The price recovery is real but incomplete. CNQ closed at CAD 63.44 on Tuesday, up 4.8% on the week and 3.3% on Tuesday alone. That claws back only part of an 8.7% slide over the prior month. Correlated peers broadly moved in the same direction — VET gained 8.8% on the week and WCP added 8.4%, suggesting the bid was sector-wide rather than stock-specific. EOG, the most liquid US analog, rose just 2.5%, pointing to a relative outperformance by the Canadian names.
The lending market tells a more cautious story. The cost to borrow has tripled over the past week, jumping from around 0.53% to 2.17% — the highest daily reading in the past six weeks. That shift arrived as short interest climbed by roughly 3.2 million shares around April 21, pushing the estimated position to 20.5 million shares, equivalent to just under 1% of the free float. That is not a large absolute level, but the week-on-week rise of 18.7% in share count is worth noting ahead of an earnings print. Borrow availability has been loosening steadily since mid-March — it was extraordinarily tight then, and today's conditions are far more benign — but the sudden CTB spike suggests demand for fresh shorts picked up sharply this week. The short score of 28.2 is low in absolute terms, though it ranks in the 83rd percentile of the universe, signalling that relative to history CNQ draws more short interest attention than most stocks in its class.
The Street broadly remains constructive. The consensus price target of CAD 69.95 implies roughly 10% upside from the current price — a gap that has held steady despite the recent sell-off. CNQ's factor scores point to genuine fundamental strength: EPS momentum ranks in the 93rd percentile over both 30 and 90 days, and the EPS surprise score is also in the 93rd percentile, meaning the company has been a consistent outperformer against expectations. The dividend score is 99 — essentially top-decile across the market. Valuation is not stretched: the PE has compressed sharply over the past month, falling by more than 7 points to 12.3x, while EV/EBITDA sits around 6.7x. At those multiples, and with operating cash flow running at over CAD 14 billion annually, the fundamental case for the stock is not hard to construct.

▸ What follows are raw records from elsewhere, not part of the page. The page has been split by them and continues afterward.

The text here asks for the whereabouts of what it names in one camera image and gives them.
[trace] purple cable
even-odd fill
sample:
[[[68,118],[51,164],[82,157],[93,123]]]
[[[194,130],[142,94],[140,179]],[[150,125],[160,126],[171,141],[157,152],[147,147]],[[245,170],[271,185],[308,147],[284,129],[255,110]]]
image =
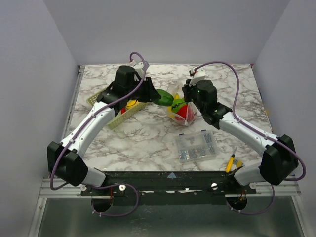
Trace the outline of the purple cable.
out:
[[[97,213],[97,214],[99,214],[101,216],[120,217],[120,216],[127,216],[128,214],[130,214],[130,213],[132,213],[133,211],[136,210],[136,208],[138,206],[138,202],[139,202],[139,195],[138,195],[138,192],[137,192],[137,190],[136,190],[136,188],[134,186],[132,186],[130,184],[112,184],[112,185],[109,185],[109,186],[93,187],[93,188],[94,189],[108,189],[108,188],[116,187],[116,186],[119,186],[119,185],[129,186],[136,193],[136,203],[135,203],[134,207],[130,211],[126,212],[126,213],[122,213],[122,214],[107,214],[107,213],[97,212],[96,210],[94,210],[94,206],[93,206],[94,203],[92,203],[91,207],[92,207],[93,212],[95,212],[95,213]]]
[[[234,99],[234,103],[233,103],[233,115],[235,117],[235,119],[240,122],[242,125],[244,125],[245,127],[249,128],[251,131],[259,134],[260,136],[263,136],[263,137],[266,137],[266,135],[260,131],[258,131],[257,129],[253,128],[252,126],[248,125],[247,123],[245,123],[244,121],[242,121],[241,118],[239,118],[236,114],[236,103],[237,103],[237,98],[238,98],[238,94],[239,94],[239,76],[236,72],[236,70],[228,63],[225,63],[225,62],[221,62],[221,61],[214,61],[214,62],[209,62],[209,63],[204,63],[200,66],[198,66],[197,68],[194,69],[194,71],[198,70],[199,68],[202,68],[206,65],[210,65],[210,64],[215,64],[215,63],[219,63],[219,64],[225,64],[226,66],[228,66],[235,74],[236,76],[236,80],[237,80],[237,89],[236,89],[236,95],[235,95],[235,99]],[[272,138],[272,137],[269,137],[267,136],[267,139],[270,140],[270,141],[273,141],[277,144],[279,144],[280,146],[282,146],[283,148],[285,148],[287,151],[289,151],[290,153],[292,153],[297,159],[298,161],[301,163],[302,165],[302,168],[303,168],[303,173],[300,177],[298,178],[288,178],[288,179],[285,179],[286,181],[299,181],[301,179],[303,179],[306,175],[306,166],[303,162],[303,160],[294,152],[292,151],[289,147],[287,147],[286,145],[284,145],[282,142]]]
[[[268,211],[272,207],[274,202],[275,202],[276,192],[275,192],[275,189],[274,189],[273,185],[271,185],[271,187],[272,187],[272,200],[271,200],[271,203],[269,204],[269,206],[267,206],[266,209],[263,209],[262,211],[258,211],[258,212],[243,212],[243,211],[238,211],[236,209],[233,209],[227,201],[226,201],[226,204],[232,211],[234,211],[236,213],[239,213],[239,214],[242,214],[242,215],[250,215],[250,216],[251,215],[260,215],[260,214],[265,213],[266,211]]]
[[[131,59],[132,55],[134,55],[134,54],[138,55],[138,56],[140,57],[140,59],[142,60],[143,65],[145,65],[145,59],[144,59],[143,56],[142,56],[140,53],[138,53],[138,52],[132,52],[132,53],[130,54],[129,58]],[[144,68],[144,74],[143,74],[142,79],[140,80],[140,82],[138,83],[138,85],[137,85],[130,93],[128,93],[127,95],[125,95],[125,96],[123,96],[123,97],[121,97],[121,98],[119,98],[119,99],[116,100],[116,101],[113,101],[113,102],[107,104],[106,106],[103,106],[102,108],[100,108],[99,110],[97,110],[97,111],[94,113],[94,115],[97,116],[99,113],[101,113],[102,111],[104,111],[106,108],[108,108],[108,107],[110,107],[110,106],[112,106],[112,105],[115,105],[116,103],[118,103],[118,102],[120,102],[120,101],[122,101],[122,100],[128,98],[128,97],[131,96],[136,90],[138,90],[138,88],[142,85],[143,81],[145,80],[145,77],[146,77],[146,70],[147,70],[147,68]],[[89,118],[86,120],[86,122],[84,122],[84,124],[78,129],[78,131],[77,131],[77,132],[75,133],[75,135],[72,137],[73,140],[75,140],[75,139],[78,137],[78,135],[80,134],[80,132],[87,126],[87,124],[88,124],[92,119],[94,119],[93,116],[89,117]],[[53,186],[53,181],[54,181],[54,176],[55,176],[55,174],[56,174],[56,170],[57,170],[58,164],[59,164],[61,158],[63,157],[64,153],[66,152],[66,150],[68,149],[68,147],[69,147],[70,145],[71,145],[71,142],[69,142],[69,143],[64,147],[64,149],[61,151],[61,153],[59,154],[59,156],[58,156],[58,158],[57,158],[57,160],[56,160],[56,162],[55,162],[55,165],[54,165],[54,167],[53,167],[53,170],[52,170],[52,172],[51,172],[49,185],[50,185],[50,188],[51,188],[52,190],[58,190],[58,189],[60,189],[60,188],[62,188],[63,186],[65,186],[65,185],[68,184],[68,182],[66,182],[66,183],[64,183],[64,184],[62,184],[62,185],[60,185],[60,186],[58,186],[58,187],[54,187],[54,186]]]

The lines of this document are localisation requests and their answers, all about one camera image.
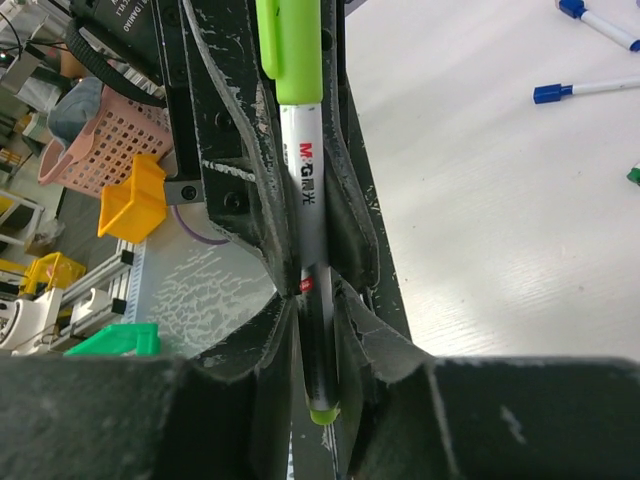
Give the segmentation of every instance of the bolt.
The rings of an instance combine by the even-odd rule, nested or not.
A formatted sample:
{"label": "bolt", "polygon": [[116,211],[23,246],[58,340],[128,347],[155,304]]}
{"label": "bolt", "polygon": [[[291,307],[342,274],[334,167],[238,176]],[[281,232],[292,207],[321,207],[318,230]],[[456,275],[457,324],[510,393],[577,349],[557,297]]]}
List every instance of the bolt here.
{"label": "bolt", "polygon": [[224,196],[224,206],[231,213],[244,213],[247,209],[247,201],[244,194],[229,192]]}
{"label": "bolt", "polygon": [[184,66],[176,67],[172,69],[173,76],[179,82],[187,80],[187,69]]}
{"label": "bolt", "polygon": [[231,115],[228,112],[219,112],[215,118],[216,127],[223,132],[231,132],[236,128],[236,124],[233,123]]}
{"label": "bolt", "polygon": [[182,198],[184,198],[185,200],[191,201],[191,200],[195,200],[195,198],[198,196],[198,191],[196,190],[196,187],[192,185],[187,185],[182,189],[180,194],[182,195]]}
{"label": "bolt", "polygon": [[176,7],[167,7],[162,11],[162,19],[171,27],[180,26],[180,15]]}

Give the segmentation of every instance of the white tabletop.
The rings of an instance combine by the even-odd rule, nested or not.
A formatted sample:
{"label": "white tabletop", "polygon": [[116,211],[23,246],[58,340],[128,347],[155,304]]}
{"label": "white tabletop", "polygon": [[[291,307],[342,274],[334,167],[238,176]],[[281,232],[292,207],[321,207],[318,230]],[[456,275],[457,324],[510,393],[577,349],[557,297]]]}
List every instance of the white tabletop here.
{"label": "white tabletop", "polygon": [[[633,0],[589,0],[640,35]],[[551,0],[369,0],[348,71],[414,340],[433,354],[640,359],[639,74]]]}

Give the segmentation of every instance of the yellow plastic bin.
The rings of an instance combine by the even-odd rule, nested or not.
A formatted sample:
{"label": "yellow plastic bin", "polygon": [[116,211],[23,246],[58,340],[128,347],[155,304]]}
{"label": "yellow plastic bin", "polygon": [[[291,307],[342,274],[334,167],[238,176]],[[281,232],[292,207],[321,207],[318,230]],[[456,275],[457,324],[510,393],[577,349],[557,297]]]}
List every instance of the yellow plastic bin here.
{"label": "yellow plastic bin", "polygon": [[60,252],[50,253],[34,260],[25,272],[25,279],[20,286],[21,293],[36,293],[39,283],[46,283],[49,291],[52,288],[69,288],[82,277],[87,269],[65,257]]}
{"label": "yellow plastic bin", "polygon": [[102,189],[98,237],[140,243],[167,218],[166,174],[157,161],[156,155],[135,155],[127,181]]}

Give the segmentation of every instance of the pen barrel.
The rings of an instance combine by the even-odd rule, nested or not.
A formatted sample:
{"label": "pen barrel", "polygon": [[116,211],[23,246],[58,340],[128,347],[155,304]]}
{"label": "pen barrel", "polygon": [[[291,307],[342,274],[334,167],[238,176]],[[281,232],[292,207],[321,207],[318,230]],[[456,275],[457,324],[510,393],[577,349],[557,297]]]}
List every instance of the pen barrel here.
{"label": "pen barrel", "polygon": [[589,93],[610,92],[613,90],[626,90],[638,87],[640,87],[640,77],[627,77],[615,80],[575,84],[573,85],[573,94],[587,95]]}
{"label": "pen barrel", "polygon": [[307,403],[326,412],[338,404],[336,343],[333,326],[331,270],[316,263],[302,271],[298,300],[298,330]]}
{"label": "pen barrel", "polygon": [[280,0],[276,15],[278,103],[304,105],[322,102],[320,2]]}
{"label": "pen barrel", "polygon": [[309,407],[328,411],[338,403],[333,292],[328,262],[322,108],[280,107],[284,159],[298,219],[302,275],[298,323]]}
{"label": "pen barrel", "polygon": [[616,27],[604,18],[599,17],[595,13],[592,13],[590,11],[586,11],[584,14],[582,14],[580,20],[626,49],[630,49],[631,46],[638,40],[636,36],[631,35],[629,32],[626,32],[619,27]]}

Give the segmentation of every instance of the green marker cap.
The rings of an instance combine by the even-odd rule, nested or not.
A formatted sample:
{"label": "green marker cap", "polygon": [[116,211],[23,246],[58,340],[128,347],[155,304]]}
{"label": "green marker cap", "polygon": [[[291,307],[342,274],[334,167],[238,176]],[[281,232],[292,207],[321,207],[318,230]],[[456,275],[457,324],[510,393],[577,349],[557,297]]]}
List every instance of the green marker cap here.
{"label": "green marker cap", "polygon": [[260,60],[281,105],[322,102],[320,0],[256,0]]}

On the ownership side, Capital Research remains the dominant external shareholder at over 10% of shares, and added more than 10 million shares in Q1. T. Rowe Price added nearly 7 million shares in the same period. FMR added 14 million shares through February. That institutional buying pattern, with several large managers adding meaningfully through the first quarter, sits against the backdrop of insider selling. On April 8, four senior executives — including the CFO and two divisional COOs — sold a combined total of approximately CAD 5.5 million worth of stock. The trades were at prices between CAD 64 and CAD 68, which is above the current close, and all carried low significance scores. These look like routine planned disposals rather than a directional signal, but the optics of clustered senior selling one day before a sharp market dip are worth registering.
With Q1 results due May 7, the most relevant precedent in the data is the last print, in early March, which pushed the stock up 4.5% in a single session and 9.8% over the following week. The pattern suggests CNQ has rewarded patience around earnings. The question for the week ahead is whether the fresh short interest that arrived around April 21 reflects genuine conviction about the Q1 print, or simply tactical positioning into an oil-price-sensitive name ahead of a volatile macro backdrop. The CTB spike on April 28 will be the metric to watch for evidence of a squeeze if the results surprise to the upside.